Data items

________

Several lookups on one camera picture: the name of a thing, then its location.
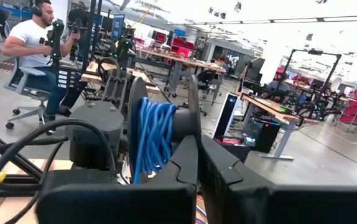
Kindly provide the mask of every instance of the cable spool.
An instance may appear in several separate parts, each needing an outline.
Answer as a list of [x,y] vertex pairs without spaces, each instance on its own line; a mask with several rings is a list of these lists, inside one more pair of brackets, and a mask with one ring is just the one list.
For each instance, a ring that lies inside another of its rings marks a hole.
[[[143,122],[143,120],[141,120],[141,114],[144,114],[144,108],[142,108],[143,100],[147,99],[148,93],[144,80],[140,77],[135,78],[130,91],[130,97],[128,102],[129,113],[127,114],[127,141],[129,144],[129,161],[131,165],[130,168],[132,177],[134,177],[134,180],[137,179],[137,181],[134,181],[135,184],[141,184],[146,182],[146,175],[143,174],[143,172],[141,174],[141,177],[135,176],[135,173],[136,166],[138,166],[137,162],[139,161],[137,159],[139,149],[141,150],[141,148],[144,147],[143,145],[140,145],[140,143],[142,143],[140,137],[144,138],[144,136],[142,136],[144,135],[144,132],[141,132],[139,127],[142,127],[142,124],[144,124],[141,123]],[[194,146],[194,150],[197,150],[197,148],[200,146],[202,132],[200,122],[198,86],[195,75],[192,75],[190,77],[190,84],[188,89],[188,109],[175,110],[171,116],[172,126],[170,130],[167,130],[167,132],[171,131],[172,133],[171,139],[169,140],[171,140],[172,142],[181,142],[181,140],[185,136],[193,135],[197,140],[197,146]]]

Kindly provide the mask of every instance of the coiled blue cable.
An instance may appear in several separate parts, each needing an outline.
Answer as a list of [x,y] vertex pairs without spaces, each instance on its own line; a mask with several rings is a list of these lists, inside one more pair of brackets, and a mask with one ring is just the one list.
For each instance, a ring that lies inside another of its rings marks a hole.
[[138,150],[133,184],[140,183],[142,173],[152,174],[165,166],[172,156],[170,140],[173,133],[173,114],[170,103],[151,103],[144,97],[139,111]]

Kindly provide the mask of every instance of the wooden board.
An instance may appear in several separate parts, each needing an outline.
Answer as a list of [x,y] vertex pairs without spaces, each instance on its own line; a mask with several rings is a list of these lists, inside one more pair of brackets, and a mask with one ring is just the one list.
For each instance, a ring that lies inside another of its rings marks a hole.
[[[285,121],[300,121],[300,118],[294,116],[294,115],[289,115],[289,114],[284,114],[280,113],[279,108],[280,104],[271,101],[271,100],[263,100],[260,98],[251,98],[246,95],[242,95],[242,93],[237,93],[237,95],[241,96],[242,100],[246,100],[255,106],[267,111],[269,114],[273,115],[275,118],[285,120]],[[308,124],[318,124],[319,121],[314,120],[314,119],[304,119],[304,123]]]
[[[103,68],[106,70],[114,70],[116,69],[115,65],[112,65],[110,63],[103,63],[102,64]],[[89,64],[89,66],[87,67],[86,71],[88,72],[98,72],[98,64],[96,62],[91,62]],[[134,75],[135,77],[141,77],[146,83],[152,83],[146,74],[144,74],[143,72],[137,71],[133,68],[127,68],[128,72],[132,72],[132,75]],[[99,84],[102,85],[103,81],[101,79],[101,77],[97,76],[97,75],[90,75],[90,74],[83,74],[81,76],[81,81],[83,82],[89,82],[89,83],[95,83],[95,84]],[[160,93],[160,89],[157,86],[146,86],[147,91],[149,93],[153,93],[153,94],[159,94]]]
[[152,55],[155,55],[155,56],[159,56],[159,57],[163,57],[163,58],[167,58],[167,59],[183,62],[183,63],[189,64],[189,65],[193,65],[193,66],[196,66],[196,67],[202,67],[202,68],[207,68],[209,70],[214,70],[214,71],[216,71],[217,74],[226,73],[226,70],[224,68],[216,68],[216,67],[213,67],[213,66],[210,66],[210,65],[205,65],[203,63],[198,63],[198,62],[194,62],[194,61],[187,60],[187,59],[184,59],[184,58],[178,58],[178,57],[174,57],[174,56],[171,56],[171,55],[166,55],[166,54],[154,52],[154,51],[147,50],[147,49],[138,48],[136,50],[139,51],[139,52],[144,52],[145,54],[152,54]]
[[[37,167],[43,169],[46,165],[47,160],[45,159],[29,159],[33,162]],[[70,169],[72,166],[71,161],[61,161],[56,160],[52,163],[50,170],[62,170],[62,169]],[[8,174],[24,174],[22,170],[16,167],[12,163],[8,163],[4,167],[4,171]],[[0,224],[5,223],[18,212],[20,212],[31,200],[30,197],[11,197],[11,198],[0,198]],[[200,196],[198,196],[197,205],[205,211],[205,206],[203,204],[203,200]],[[197,212],[197,217],[207,222],[206,217],[204,217],[201,213]],[[36,224],[37,218],[35,214],[35,207],[33,206],[29,212],[26,213],[24,217],[17,222],[17,224]]]

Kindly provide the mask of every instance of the concrete floor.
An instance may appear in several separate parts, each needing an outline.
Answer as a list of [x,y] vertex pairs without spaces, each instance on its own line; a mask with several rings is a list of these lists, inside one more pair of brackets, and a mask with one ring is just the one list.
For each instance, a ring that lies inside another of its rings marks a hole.
[[[16,121],[14,130],[5,128],[6,120],[12,116],[12,110],[17,105],[38,105],[34,100],[3,88],[10,75],[0,72],[0,138],[6,142],[16,141],[39,126],[37,118],[33,117]],[[202,117],[202,130],[205,134],[211,134],[226,93],[234,91],[237,85],[225,80],[221,89],[223,95],[218,97],[217,102],[213,106],[207,102],[211,100],[211,95],[203,102],[208,112],[207,117]],[[171,98],[171,101],[181,105],[188,92],[178,89],[177,94],[178,97]],[[162,95],[150,97],[153,101],[165,102]],[[83,101],[80,100],[76,106],[81,104]],[[261,159],[258,153],[251,152],[245,164],[276,184],[357,185],[357,133],[348,134],[343,130],[345,129],[334,128],[328,123],[302,128],[293,133],[284,150],[284,155],[295,158],[293,162]],[[57,130],[57,135],[63,135],[63,130]],[[68,144],[64,144],[57,159],[68,159],[68,149]],[[22,153],[31,159],[46,159],[51,150],[51,147],[26,147]]]

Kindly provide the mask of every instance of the computer tower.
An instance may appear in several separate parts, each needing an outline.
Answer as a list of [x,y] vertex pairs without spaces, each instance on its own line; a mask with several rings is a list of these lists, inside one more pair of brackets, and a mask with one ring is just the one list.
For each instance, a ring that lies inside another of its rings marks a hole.
[[246,144],[253,151],[269,153],[281,126],[271,119],[252,116],[243,132]]

________

### What is expected
Skip the pictures, then return the rest of the data exactly.

### Answer to the exercise
Several lookups on one camera picture: the name of a thing, then its location.
Kindly provide the mask of every instance of the cable spool.
An instance may appear in several separate parts, each needing an outline.
Answer as a list of [x,y] vertex pairs without spaces, each instance on its own line; a mask with several rings is a list of these lists, inside one more pair of brackets, and a mask with one ring is just the one list.
For each instance, a ring that lies inside another of its rings marks a hole.
[[[143,122],[143,120],[141,120],[141,114],[144,114],[144,108],[142,108],[143,100],[147,99],[148,93],[144,80],[140,77],[135,78],[130,91],[130,97],[128,102],[129,113],[127,114],[127,141],[129,144],[129,161],[131,165],[130,168],[132,177],[134,177],[134,180],[137,179],[137,181],[134,181],[135,184],[141,184],[146,182],[146,175],[143,174],[143,172],[141,174],[141,177],[135,176],[135,173],[136,166],[138,166],[137,162],[139,161],[137,159],[139,149],[141,150],[141,148],[144,147],[143,145],[140,145],[140,143],[142,143],[140,137],[144,138],[144,136],[142,136],[144,135],[144,132],[141,132],[139,127],[142,127],[142,124],[144,124],[141,123]],[[194,146],[194,150],[197,150],[197,148],[200,146],[202,132],[200,122],[198,86],[195,75],[192,75],[190,77],[190,84],[188,89],[188,109],[175,110],[171,116],[172,126],[170,130],[167,130],[167,132],[171,131],[172,133],[171,139],[169,140],[171,140],[172,142],[181,142],[181,140],[185,136],[193,135],[197,140],[197,146]]]

Kindly provide the mask of every instance of the coiled blue cable.
An instance may appear in several separate parts, each needing an outline.
Answer as a list of [x,y] vertex pairs without spaces, each instance on its own line; a mask with several rings is a list of these lists, inside one more pair of brackets, and a mask with one ring is just the one list.
For each instance, a ring that lies inside another of its rings marks a hole.
[[138,150],[133,184],[140,183],[142,173],[152,174],[165,166],[172,156],[170,140],[173,133],[173,114],[170,103],[151,103],[144,97],[139,111]]

Kindly provide the mask of every instance of the wooden board.
An instance may appear in several separate parts, each needing an outline.
Answer as a list of [x,y] vertex pairs without spaces, each instance on its own line; a mask with several rings is a list of these lists, inside one more pair of brackets, and a mask with one ring is just the one list.
For each instance, a ring that lies inside another of its rings marks a hole.
[[[285,121],[300,121],[300,118],[294,116],[294,115],[289,115],[289,114],[284,114],[280,113],[279,108],[280,104],[271,101],[271,100],[263,100],[260,98],[251,98],[246,95],[242,95],[242,93],[237,93],[237,95],[241,96],[242,100],[246,100],[255,106],[267,111],[269,114],[273,115],[275,118],[285,120]],[[308,124],[318,124],[319,121],[314,120],[314,119],[304,119],[304,123]]]
[[[103,68],[106,70],[114,70],[116,69],[115,65],[112,65],[110,63],[103,63],[102,64]],[[89,64],[89,66],[87,67],[86,71],[88,72],[98,72],[98,64],[96,62],[91,62]],[[134,75],[135,77],[141,77],[146,83],[152,83],[146,74],[144,74],[143,72],[137,71],[133,68],[127,68],[128,72],[132,72],[132,75]],[[99,84],[102,85],[103,81],[101,79],[101,77],[97,76],[97,75],[90,75],[90,74],[83,74],[81,76],[81,81],[83,82],[89,82],[89,83],[95,83],[95,84]],[[160,93],[160,89],[157,86],[146,86],[147,91],[149,93],[153,93],[153,94],[159,94]]]
[[152,55],[155,55],[155,56],[159,56],[159,57],[163,57],[163,58],[167,58],[167,59],[183,62],[183,63],[189,64],[189,65],[193,65],[193,66],[196,66],[196,67],[202,67],[202,68],[207,68],[209,70],[214,70],[214,71],[216,71],[217,74],[226,73],[226,70],[224,68],[216,68],[216,67],[213,67],[213,66],[210,66],[210,65],[205,65],[203,63],[198,63],[198,62],[194,62],[194,61],[187,60],[187,59],[184,59],[184,58],[178,58],[178,57],[174,57],[174,56],[171,56],[171,55],[166,55],[166,54],[154,52],[154,51],[147,50],[147,49],[138,48],[136,50],[139,51],[139,52],[144,52],[145,54],[152,54]]
[[[37,167],[43,169],[46,165],[47,160],[45,159],[29,159],[33,162]],[[70,169],[72,166],[71,161],[61,161],[56,160],[52,163],[50,170],[62,170],[62,169]],[[8,174],[24,174],[22,170],[16,167],[12,163],[8,163],[4,167],[4,171]],[[0,224],[5,223],[18,212],[20,212],[31,200],[30,197],[11,197],[11,198],[0,198]],[[200,196],[198,196],[197,205],[205,211],[205,206],[203,204],[203,200]],[[197,212],[197,217],[207,222],[206,217],[204,217],[201,213]],[[36,224],[37,218],[35,214],[35,207],[33,206],[29,212],[26,213],[24,217],[17,222],[17,224]]]

Kindly provide the mask of every instance of the concrete floor.
An instance may appear in several separate parts, each needing an outline.
Answer as a list of [x,y] vertex pairs without spaces, each instance on its own line; a mask with several rings is a list of these lists, inside one more pair of brackets, and a mask with one ring is just the one list.
For each instance, a ring that lies inside another of its rings marks a hole.
[[[16,121],[14,130],[5,128],[6,120],[12,116],[12,110],[17,105],[38,105],[34,100],[3,88],[10,75],[0,72],[0,138],[6,142],[16,141],[39,126],[37,118],[33,117]],[[202,117],[202,130],[205,134],[211,134],[226,93],[234,91],[237,85],[225,80],[221,89],[223,95],[218,97],[217,102],[213,106],[207,102],[211,100],[211,95],[203,102],[208,112],[207,117]],[[171,98],[171,101],[181,105],[188,92],[178,89],[177,94],[178,97]],[[162,95],[150,97],[153,101],[165,102]],[[83,101],[80,100],[76,106],[81,104]],[[261,159],[258,153],[251,152],[245,164],[276,184],[357,185],[357,133],[348,134],[343,130],[345,129],[334,128],[328,123],[302,128],[293,133],[284,150],[284,155],[295,158],[293,162]],[[57,130],[57,135],[63,135],[63,130]],[[68,144],[64,144],[57,159],[68,159],[68,149]],[[22,153],[31,159],[46,159],[51,150],[51,147],[26,147]]]

Kindly provide the mask of every instance of the computer tower.
An instance may appear in several separate parts, each needing an outline.
Answer as a list of [x,y] vertex pairs without spaces, each instance on its own line; a mask with several rings is a list of these lists, inside one more pair of brackets, and a mask with one ring is just the one list.
For each instance, a ring that lies inside another of its rings marks a hole.
[[246,144],[253,151],[269,153],[281,126],[271,119],[252,116],[243,132]]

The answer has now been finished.